O debate em torno da pesquisa lançada pelo
CFM sobre a vacina contra a covid está movimentando os médicos, a maioria se
posicionando contra o questionário. Uma das vozes mais contundentes contrárias
ao Conselho está sendo entoada por Isabella Ballalai, diretora da Sociedade
Brasileira de Imunizações (SBIm). Para ela, perder um filho, uma filha ou um
neto para uma doença que pode ser evitada por meio da vacinação é inaceitável.
Portanto, é preciso apoiar o Plano Nacional de Imunização, não colocá-lo sob suspeição.
As pesquisas desenvolvidas pelos laboratórios
e pelas universidades em busca de proteção para todo tipo de doença estão cada
vez mais avançadas, e os resultados aparecendo em prazos menores — até bem
pouco tempo, para um imunizante ser incorporado pela rede pública, eram
necessários cerca de 10 anos, desde a comprovação de sua eficiência. Mas
técnicas cada vez mais modernas, às quais será adicionada a inteligência
artificial, reduzirão esse tempo. Há que se ressaltar: não fosse a rapidez na
descoberta da vacina contra a covid, a catástrofe da pandemia teria sido maior.
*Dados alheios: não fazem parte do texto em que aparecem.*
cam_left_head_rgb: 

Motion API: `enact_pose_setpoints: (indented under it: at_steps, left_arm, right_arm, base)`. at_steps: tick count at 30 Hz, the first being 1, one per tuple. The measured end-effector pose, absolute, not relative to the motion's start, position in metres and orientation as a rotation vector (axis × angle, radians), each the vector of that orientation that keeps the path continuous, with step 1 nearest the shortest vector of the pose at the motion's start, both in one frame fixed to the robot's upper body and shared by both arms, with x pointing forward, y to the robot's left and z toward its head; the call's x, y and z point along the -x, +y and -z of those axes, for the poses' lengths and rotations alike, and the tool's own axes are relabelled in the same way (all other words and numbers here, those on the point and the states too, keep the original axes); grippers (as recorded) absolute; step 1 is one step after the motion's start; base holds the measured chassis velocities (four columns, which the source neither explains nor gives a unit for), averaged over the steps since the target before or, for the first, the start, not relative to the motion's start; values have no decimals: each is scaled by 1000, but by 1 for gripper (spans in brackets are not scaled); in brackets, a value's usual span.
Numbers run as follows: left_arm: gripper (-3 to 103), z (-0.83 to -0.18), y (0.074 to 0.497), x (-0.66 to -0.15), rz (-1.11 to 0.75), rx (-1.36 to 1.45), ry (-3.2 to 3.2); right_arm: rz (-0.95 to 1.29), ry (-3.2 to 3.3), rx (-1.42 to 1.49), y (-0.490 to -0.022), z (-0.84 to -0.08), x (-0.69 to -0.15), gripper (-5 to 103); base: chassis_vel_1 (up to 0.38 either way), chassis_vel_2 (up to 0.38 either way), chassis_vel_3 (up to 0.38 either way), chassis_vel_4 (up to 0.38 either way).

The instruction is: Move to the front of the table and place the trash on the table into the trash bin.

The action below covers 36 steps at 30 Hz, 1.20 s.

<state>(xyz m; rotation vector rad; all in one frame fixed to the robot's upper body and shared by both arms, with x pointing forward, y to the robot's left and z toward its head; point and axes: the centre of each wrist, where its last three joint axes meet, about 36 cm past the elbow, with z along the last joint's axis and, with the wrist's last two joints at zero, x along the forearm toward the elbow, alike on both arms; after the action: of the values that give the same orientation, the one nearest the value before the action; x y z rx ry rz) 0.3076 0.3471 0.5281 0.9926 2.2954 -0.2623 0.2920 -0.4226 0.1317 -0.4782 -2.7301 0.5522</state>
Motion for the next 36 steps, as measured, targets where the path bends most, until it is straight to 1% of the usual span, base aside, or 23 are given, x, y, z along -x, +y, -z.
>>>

O Brasil perdeu mais de 700 mil vidas durante a pandemia. Certamente, muitas poderiam ter sido salvas se a vacinação tivesse ocorrido mais rapidamente. Diante disso e com toda a segurança dos imunizantes que estão à disposição, ninguém de bom senso pode aceitar que qualquer pessoa morra porque não teve a oportunidade de se proteger. Num mundo em que as notícias falsas se disseminam na velocidade da luz, o desafio de todos, autoridades, médicos, pais, educadores, deve ser no sentido de proteger a vida. E vacinas salvam vidas.